[[ Given material open ]]

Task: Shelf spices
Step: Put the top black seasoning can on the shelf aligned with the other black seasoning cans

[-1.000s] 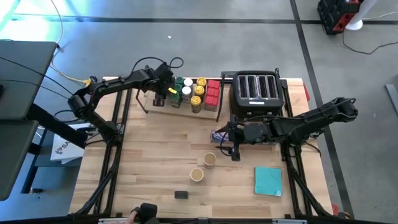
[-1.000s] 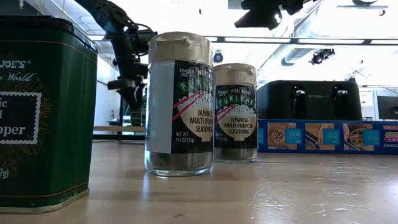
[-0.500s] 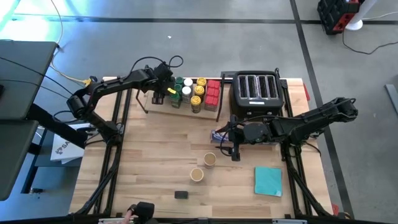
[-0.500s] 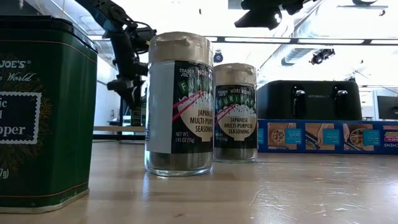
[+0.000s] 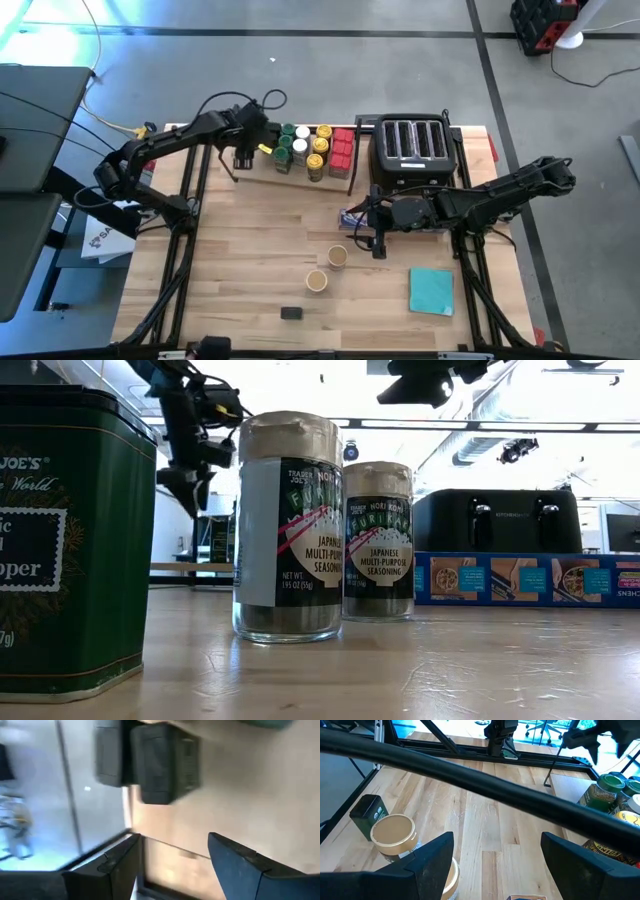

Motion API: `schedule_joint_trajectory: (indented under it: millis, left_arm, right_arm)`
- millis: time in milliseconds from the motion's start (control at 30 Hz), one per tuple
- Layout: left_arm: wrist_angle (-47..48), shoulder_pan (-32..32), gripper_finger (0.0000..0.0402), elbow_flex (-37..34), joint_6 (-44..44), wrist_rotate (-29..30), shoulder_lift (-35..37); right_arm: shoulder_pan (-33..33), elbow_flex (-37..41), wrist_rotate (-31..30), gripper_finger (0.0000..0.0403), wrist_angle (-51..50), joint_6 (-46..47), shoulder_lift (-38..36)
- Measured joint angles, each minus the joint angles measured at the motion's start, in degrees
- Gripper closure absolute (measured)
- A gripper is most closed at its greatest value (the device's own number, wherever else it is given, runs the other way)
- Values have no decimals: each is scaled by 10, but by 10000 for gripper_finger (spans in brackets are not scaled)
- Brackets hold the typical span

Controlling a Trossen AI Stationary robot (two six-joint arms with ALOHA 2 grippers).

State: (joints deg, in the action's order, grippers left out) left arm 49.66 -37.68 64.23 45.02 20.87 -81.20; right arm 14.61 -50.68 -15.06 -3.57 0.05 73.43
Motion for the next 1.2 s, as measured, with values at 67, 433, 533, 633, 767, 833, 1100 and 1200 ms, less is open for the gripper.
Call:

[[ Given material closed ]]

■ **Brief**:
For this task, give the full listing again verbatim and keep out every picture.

■ **Written answer**:
Task: Shelf spices
Step: Put the top black seasoning can on the shelf aligned with the other black seasoning cans

[-1.000s] 
[-1.000s] 
[-0.500s] 
[-0.500s] 
[+0.000s] 

Motion API: `schedule_joint_trajectory: (indented under it: millis, left_arm, right_arm)`
- millis: time in milliseconds from the motion's start (control at 30 Hz), one per tuple
- Layout: left_arm: wrist_angle (-47..48), shoulder_pan (-32..32), gripper_finger (0.0000..0.0402), elbow_flex (-37..34), joint_6 (-44..44), wrist_rotate (-29..30), shoulder_lift (-35..37); right_arm: shoulder_pan (-33..33), elbow_flex (-37..41), wrist_rotate (-31..30), gripper_finger (0.0000..0.0403), wrist_angle (-51..50), joint_6 (-46..47), shoulder_lift (-38..36)
- Measured joint angles, each minus the joint angles measured at the motion's start, in degrees
- Gripper closure absolute (measured)
- A gripper is most closed at its greatest value (the device's own number, wherever else it is given, runs the other way)
- Values have no decimals: each is scaled by 10, but by 10000 for gripper_finger (spans in brackets are not scaled)
- Brackets hold the typical span

Controlling a Trossen AI Stationary robot (two six-joint arms with ALOHA 2 grippers).

State: (joints deg, in the action's order, grippers left out) left arm 49.66 -37.68 64.23 45.02 20.87 -81.20; right arm 14.61 -50.68 -15.06 -3.57 0.05 73.43
Motion for the next 1.2 s, as measured, with values at 67, 433, 533, 633, 767, 833, 1100 and 1200 ms, less is open for the gripper.
Call:

The submitted answer is complete.